Work instruction
Skip the pictures and copy all the data that follows exactly.

Data below
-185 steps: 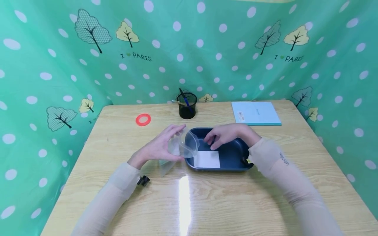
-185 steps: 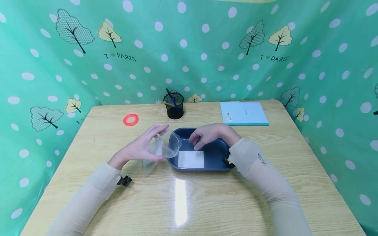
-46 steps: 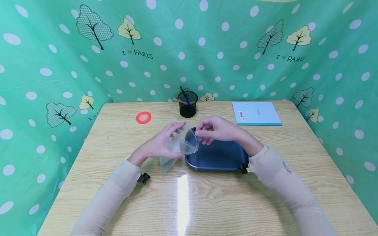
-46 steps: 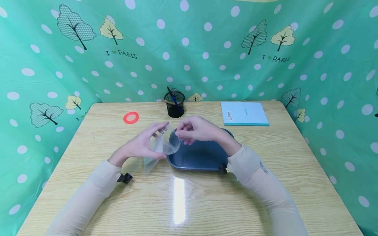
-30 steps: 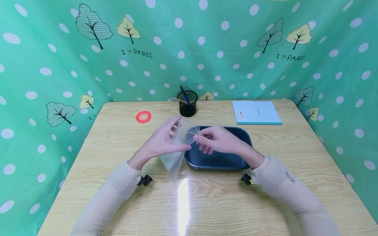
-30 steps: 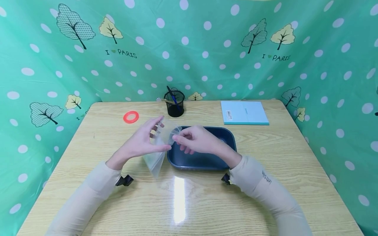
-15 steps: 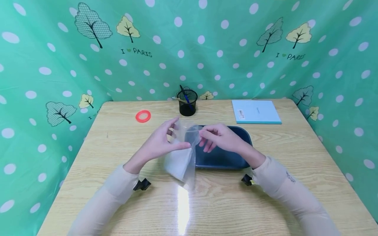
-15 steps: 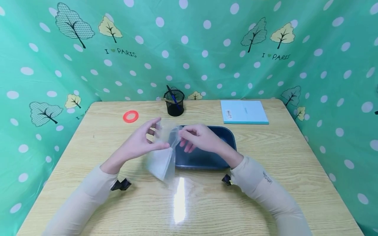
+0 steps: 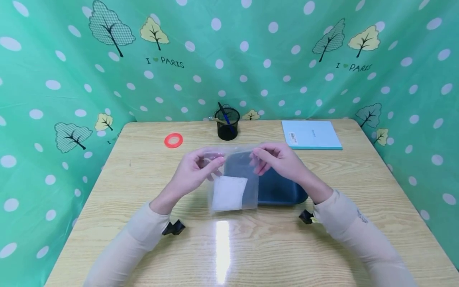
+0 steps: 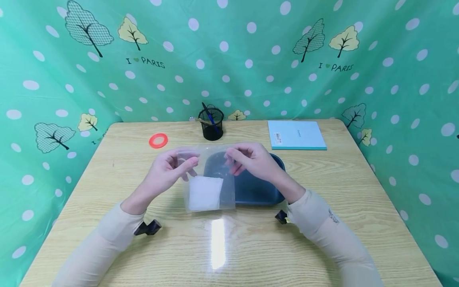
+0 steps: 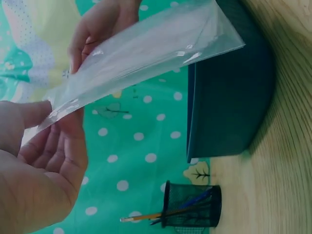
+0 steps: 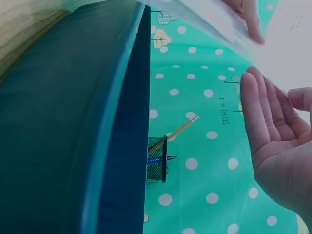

Response
-185 steps: 
-185 steps: 
-46 steps: 
-46 steps: 
-30 steps: 
-30 steps: 
-15 steps: 
-15 steps: 
+0 steps: 
+0 steps: 
+0 steps: 
+0 steps: 

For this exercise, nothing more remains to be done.